- **PROBLEM DETAILS**: Repeat the data below exactly, dropping any pictures it holds.

- **STORED DATA**:
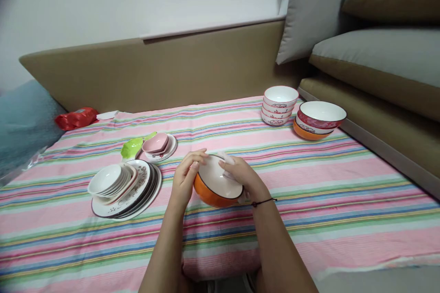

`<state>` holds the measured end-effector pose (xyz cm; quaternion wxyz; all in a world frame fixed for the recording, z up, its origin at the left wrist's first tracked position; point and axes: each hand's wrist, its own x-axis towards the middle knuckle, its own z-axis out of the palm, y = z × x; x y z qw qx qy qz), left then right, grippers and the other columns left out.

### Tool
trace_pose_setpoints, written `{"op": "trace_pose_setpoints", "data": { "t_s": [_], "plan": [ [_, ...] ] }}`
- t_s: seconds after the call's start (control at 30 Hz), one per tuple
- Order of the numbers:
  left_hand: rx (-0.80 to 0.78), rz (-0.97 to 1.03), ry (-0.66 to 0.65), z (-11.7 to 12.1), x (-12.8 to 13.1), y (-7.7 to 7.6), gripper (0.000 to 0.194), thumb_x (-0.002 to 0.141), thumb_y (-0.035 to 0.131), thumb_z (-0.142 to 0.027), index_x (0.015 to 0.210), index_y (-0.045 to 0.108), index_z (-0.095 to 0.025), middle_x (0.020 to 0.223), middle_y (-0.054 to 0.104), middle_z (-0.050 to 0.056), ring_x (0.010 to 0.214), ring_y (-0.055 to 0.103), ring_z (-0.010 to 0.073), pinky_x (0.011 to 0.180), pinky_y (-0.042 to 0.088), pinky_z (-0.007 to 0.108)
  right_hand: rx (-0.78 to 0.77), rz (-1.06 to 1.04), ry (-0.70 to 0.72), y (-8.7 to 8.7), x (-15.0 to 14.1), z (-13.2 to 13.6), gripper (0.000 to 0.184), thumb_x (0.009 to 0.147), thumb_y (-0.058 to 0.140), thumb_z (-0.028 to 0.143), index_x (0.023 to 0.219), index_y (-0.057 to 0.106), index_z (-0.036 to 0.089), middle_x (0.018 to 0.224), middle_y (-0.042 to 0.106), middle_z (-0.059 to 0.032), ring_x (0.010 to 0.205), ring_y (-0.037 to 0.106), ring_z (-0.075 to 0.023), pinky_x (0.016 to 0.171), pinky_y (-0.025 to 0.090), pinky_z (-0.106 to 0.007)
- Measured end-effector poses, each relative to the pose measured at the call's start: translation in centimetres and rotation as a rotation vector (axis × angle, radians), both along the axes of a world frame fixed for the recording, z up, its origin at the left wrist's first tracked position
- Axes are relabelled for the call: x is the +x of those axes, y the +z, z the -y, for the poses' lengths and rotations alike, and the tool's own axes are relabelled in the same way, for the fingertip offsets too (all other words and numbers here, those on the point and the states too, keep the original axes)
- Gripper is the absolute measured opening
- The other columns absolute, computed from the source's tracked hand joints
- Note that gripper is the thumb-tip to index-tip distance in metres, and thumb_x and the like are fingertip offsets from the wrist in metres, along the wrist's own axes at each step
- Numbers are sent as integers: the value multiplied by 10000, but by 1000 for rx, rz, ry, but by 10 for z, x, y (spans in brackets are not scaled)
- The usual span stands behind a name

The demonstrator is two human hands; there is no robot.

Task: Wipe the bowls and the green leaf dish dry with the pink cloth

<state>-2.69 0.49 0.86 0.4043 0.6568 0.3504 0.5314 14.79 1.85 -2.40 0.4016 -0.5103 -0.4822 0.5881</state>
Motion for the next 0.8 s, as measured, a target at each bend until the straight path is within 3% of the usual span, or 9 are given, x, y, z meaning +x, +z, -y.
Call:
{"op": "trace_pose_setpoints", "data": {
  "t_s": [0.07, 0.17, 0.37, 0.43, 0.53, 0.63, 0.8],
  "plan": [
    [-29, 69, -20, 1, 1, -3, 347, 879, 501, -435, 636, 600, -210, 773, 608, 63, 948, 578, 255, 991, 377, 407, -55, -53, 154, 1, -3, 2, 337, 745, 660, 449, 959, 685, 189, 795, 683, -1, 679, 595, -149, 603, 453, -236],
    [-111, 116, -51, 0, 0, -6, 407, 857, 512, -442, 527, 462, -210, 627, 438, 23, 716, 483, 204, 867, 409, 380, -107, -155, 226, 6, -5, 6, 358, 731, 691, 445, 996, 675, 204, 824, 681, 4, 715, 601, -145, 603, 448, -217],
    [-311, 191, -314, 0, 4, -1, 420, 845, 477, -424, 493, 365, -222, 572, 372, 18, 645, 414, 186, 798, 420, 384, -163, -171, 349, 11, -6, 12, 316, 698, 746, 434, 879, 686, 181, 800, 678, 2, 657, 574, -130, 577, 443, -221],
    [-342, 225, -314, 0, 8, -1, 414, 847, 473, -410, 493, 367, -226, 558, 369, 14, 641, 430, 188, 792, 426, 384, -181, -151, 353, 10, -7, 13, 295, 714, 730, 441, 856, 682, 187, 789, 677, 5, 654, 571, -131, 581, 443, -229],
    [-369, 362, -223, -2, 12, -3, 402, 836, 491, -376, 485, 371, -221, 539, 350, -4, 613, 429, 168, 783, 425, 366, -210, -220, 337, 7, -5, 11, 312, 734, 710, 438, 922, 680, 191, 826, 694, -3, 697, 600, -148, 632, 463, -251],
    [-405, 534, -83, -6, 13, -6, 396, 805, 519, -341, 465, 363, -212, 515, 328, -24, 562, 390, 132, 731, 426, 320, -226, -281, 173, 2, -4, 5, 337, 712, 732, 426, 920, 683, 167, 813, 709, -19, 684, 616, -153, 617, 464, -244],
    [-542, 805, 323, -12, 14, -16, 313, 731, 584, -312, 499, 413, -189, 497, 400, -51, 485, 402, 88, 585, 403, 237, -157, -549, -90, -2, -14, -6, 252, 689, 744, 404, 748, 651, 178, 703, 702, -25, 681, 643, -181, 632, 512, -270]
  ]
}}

- **ANSWER BELOW**:
`<state>` holds the measured end-effector pose (xyz cm; quaternion wxyz; all in a world frame fixed for the recording, z up, its origin at the left wrist's first tracked position; point and axes: each hand's wrist, its own x-axis towards the middle knuckle, its own z-axis out of the palm, y = z × x; x y z qw qx qy qz), left then right, grippers and the other columns left out.

### Tool
trace_pose_setpoints, written `{"op": "trace_pose_setpoints", "data": { "t_s": [_], "plan": [ [_, ...] ] }}`
- t_s: seconds after the call's start (control at 30 Hz), one per tuple
- Order of the numbers:
  left_hand: rx (-0.80 to 0.78), rz (-0.97 to 1.03), ry (-0.66 to 0.65), z (-11.7 to 12.1), x (-12.8 to 13.1), y (-7.7 to 7.6), gripper (0.000 to 0.194), thumb_x (-0.002 to 0.141), thumb_y (-0.035 to 0.131), thumb_z (-0.142 to 0.027), index_x (0.015 to 0.210), index_y (-0.045 to 0.108), index_z (-0.095 to 0.025), middle_x (0.020 to 0.223), middle_y (-0.054 to 0.104), middle_z (-0.050 to 0.056), ring_x (0.010 to 0.214), ring_y (-0.055 to 0.103), ring_z (-0.010 to 0.073), pinky_x (0.011 to 0.180), pinky_y (-0.042 to 0.088), pinky_z (-0.007 to 0.108)
  right_hand: rx (-0.78 to 0.77), rz (-1.06 to 1.04), ry (-0.70 to 0.72), y (-8.7 to 8.7), x (-15.0 to 14.1), z (-13.2 to 13.6), gripper (0.000 to 0.184), thumb_x (0.009 to 0.147), thumb_y (-0.058 to 0.140), thumb_z (-0.028 to 0.143), index_x (0.023 to 0.219), index_y (-0.057 to 0.106), index_z (-0.036 to 0.089), middle_x (0.018 to 0.224), middle_y (-0.042 to 0.106), middle_z (-0.059 to 0.032), ring_x (0.010 to 0.205), ring_y (-0.037 to 0.106), ring_z (-0.075 to 0.023), pinky_x (0.016 to 0.171), pinky_y (-0.025 to 0.090), pinky_z (-0.106 to 0.007)
- Measured end-effector poses, each relative to the pose measured at the call's start: translation in centimetres and rotation as a rotation vector (axis × angle, radians), both along the axes of a world frame fixed for the recording, z up, its origin at the left wrist's first tracked position
- Axes are relabelled for the call: x is the +x of those axes, y the +z, z the -y, for the poses' lengths and rotations alike, and the tool's own axes are relabelled in the same way, for the fingertip offsets too (all other words and numbers here, those on the point and the states too, keep the original axes)
- Gripper is the absolute measured opening
- The other columns absolute, computed from the source's tracked hand joints
- Note that gripper is the thumb-tip to index-tip distance in metres, and thumb_x and the like are fingertip offsets from the wrist in metres, along the wrist's own axes at each step
- Numbers are sent as integers: the value multiplied by 10000, but by 1000 for rx, rz, ry, but by 10 for z, x, y (spans in brackets are not scaled)
- The usual span stands behind a name

The demonstrator is two human hands; there is no robot.

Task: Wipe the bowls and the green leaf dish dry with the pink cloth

<state>-2.69 0.49 0.86 0.4043 0.6568 0.3504 0.5314 14.79 1.85 -2.40 0.4016 -0.5103 -0.4822 0.5881</state>
Motion for the next 0.8 s, as measured, a target at each bend until the straight path is within 3% of the usual span, or 9 are given, x, y, z meaning +x, +z, -y.
Call:
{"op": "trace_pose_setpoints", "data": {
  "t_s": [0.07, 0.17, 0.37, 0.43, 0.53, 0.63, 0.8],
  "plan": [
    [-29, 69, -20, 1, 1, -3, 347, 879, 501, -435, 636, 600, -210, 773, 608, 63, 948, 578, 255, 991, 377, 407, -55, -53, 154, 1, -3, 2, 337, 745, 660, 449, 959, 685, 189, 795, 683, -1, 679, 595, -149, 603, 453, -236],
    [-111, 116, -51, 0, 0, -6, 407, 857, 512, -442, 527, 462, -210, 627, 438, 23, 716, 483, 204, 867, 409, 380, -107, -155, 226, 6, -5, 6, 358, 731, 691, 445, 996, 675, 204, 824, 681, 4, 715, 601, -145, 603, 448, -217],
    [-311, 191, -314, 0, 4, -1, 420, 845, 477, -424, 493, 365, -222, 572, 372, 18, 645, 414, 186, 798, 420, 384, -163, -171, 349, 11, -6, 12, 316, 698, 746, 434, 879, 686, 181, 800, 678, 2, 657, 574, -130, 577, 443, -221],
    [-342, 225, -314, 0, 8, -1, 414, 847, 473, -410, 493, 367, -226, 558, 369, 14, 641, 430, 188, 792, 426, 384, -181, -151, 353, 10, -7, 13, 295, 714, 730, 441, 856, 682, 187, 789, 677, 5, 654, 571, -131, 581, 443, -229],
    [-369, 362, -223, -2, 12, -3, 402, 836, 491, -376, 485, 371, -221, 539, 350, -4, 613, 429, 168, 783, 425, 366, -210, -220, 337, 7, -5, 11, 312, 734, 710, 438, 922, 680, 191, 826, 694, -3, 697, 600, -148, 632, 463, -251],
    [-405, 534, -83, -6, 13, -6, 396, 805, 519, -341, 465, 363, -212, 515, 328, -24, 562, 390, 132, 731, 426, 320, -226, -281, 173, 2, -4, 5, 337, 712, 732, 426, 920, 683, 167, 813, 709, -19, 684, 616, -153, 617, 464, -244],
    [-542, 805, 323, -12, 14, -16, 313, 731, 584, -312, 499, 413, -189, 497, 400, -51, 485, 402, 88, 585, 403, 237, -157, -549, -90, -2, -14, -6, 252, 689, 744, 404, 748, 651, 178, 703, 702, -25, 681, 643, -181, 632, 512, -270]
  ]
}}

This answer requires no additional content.